He querido comprobar si es tan fascinante la eclosión de color y olor que  las redes y los medios aseguran que invade ahora la Alcarria, concretamente en Brihuega, que celebró el fin de semana del 15 de julio el VI Festival de la Lavanda.

Y sí, es verdad. Cuando te vas acercando a las plantaciones, impresiona el color y la forma de tantas plantas en flor en extensas llanuras. Sientes la tentación de bajarte del coche con las cámaras para captar e inmortalizar ese colorido y esas imágenes, una naturaleza tan bonita.

Y,  a la vez, el inconfundible olor, que te entra por todos los sentidos, intenso, fresco, que te hace comprender por qué somos parte de la naturaleza. Sí, quizás los reyes por poder disfrutarla en plenitud, o los miserables cuando no la cuidamos o la destruimos.

Los balcones de la villa amurallada de Brihuega, declarada conjunto histórico-artístico, están vistosamente decorados con lazos de color morado, en sintonía con los campos de los alrededores, con sus flores violáceas o púrpuras que van a ser recolectadas.

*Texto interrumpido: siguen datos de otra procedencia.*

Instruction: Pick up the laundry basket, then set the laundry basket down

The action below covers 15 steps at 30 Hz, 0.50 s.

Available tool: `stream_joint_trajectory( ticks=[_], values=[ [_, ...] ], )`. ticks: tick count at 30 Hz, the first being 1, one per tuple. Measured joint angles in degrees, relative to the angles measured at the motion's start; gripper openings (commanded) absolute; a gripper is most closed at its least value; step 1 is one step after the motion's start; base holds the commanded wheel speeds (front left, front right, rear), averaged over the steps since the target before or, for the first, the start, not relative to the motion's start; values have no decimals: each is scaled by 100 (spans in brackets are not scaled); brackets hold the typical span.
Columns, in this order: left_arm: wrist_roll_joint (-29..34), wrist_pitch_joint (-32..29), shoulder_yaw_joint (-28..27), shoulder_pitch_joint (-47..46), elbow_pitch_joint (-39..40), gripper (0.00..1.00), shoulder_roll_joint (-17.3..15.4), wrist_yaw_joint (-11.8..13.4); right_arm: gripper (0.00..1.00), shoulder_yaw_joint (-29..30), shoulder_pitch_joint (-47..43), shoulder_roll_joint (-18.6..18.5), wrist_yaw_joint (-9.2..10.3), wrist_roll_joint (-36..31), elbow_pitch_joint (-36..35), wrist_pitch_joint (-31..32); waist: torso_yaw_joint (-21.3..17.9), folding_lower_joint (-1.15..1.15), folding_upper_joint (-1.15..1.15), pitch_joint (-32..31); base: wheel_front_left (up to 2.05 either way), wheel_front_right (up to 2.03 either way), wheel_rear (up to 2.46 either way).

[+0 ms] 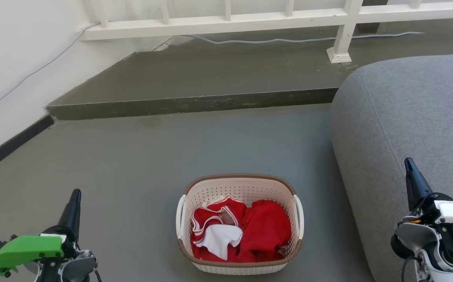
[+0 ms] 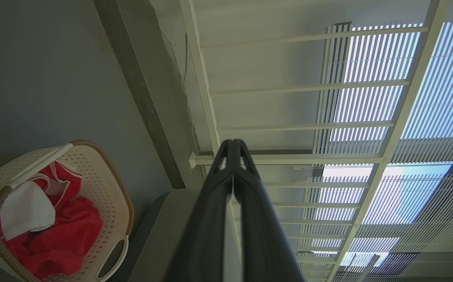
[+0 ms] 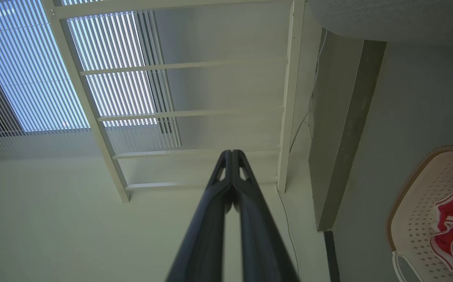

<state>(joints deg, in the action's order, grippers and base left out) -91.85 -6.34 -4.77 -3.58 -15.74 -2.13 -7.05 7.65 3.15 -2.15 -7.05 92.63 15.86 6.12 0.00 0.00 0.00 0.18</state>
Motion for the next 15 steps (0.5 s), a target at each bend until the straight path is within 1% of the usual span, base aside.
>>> stream_joint_trajectory(
  ticks=[8, 9, 15],
  values=[
    [0, 0, 0, 0, 0, 0, 0, 0, 0, 0, 0, 0, 0, 0, 0, 0, 0, 0, 0, 0, 0, 0, 0],
    [0, 0, 0, 0, 0, 100, 0, 0, 100, 0, 0, 0, 0, 0, 0, 0, 0, 0, 0, 0, 0, 0, 0],
    [0, 4, 40, 210, -249, 100, 124, 9, 100, -35, -259, 124, 7, 1, 257, -2, 0, 0, 0, 1, 0, 0, 0]
  ],
)
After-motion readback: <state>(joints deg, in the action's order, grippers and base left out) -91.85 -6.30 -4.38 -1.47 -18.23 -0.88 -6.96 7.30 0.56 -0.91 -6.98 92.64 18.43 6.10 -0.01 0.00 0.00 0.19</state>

Como somos miles los visitantes, los organizadores han montado unos recorridos sin obstáculos para caminar entre la lavanda y poder fotografiar y disfrutar de una naturaleza tan pura aunque encauzada por el hombre.

Cobran dos euros por visitante y cinco por realizar un reportaje gráfico. Pero vale la pena. Dicen que aquí, en esta zona que se autodenomina jardín de la Alcarria, se produce el diez por ciento de la cosecha mundial de lavanda, sembrada hace pocos años por vecinos que descubrieron la Toscana en esta época.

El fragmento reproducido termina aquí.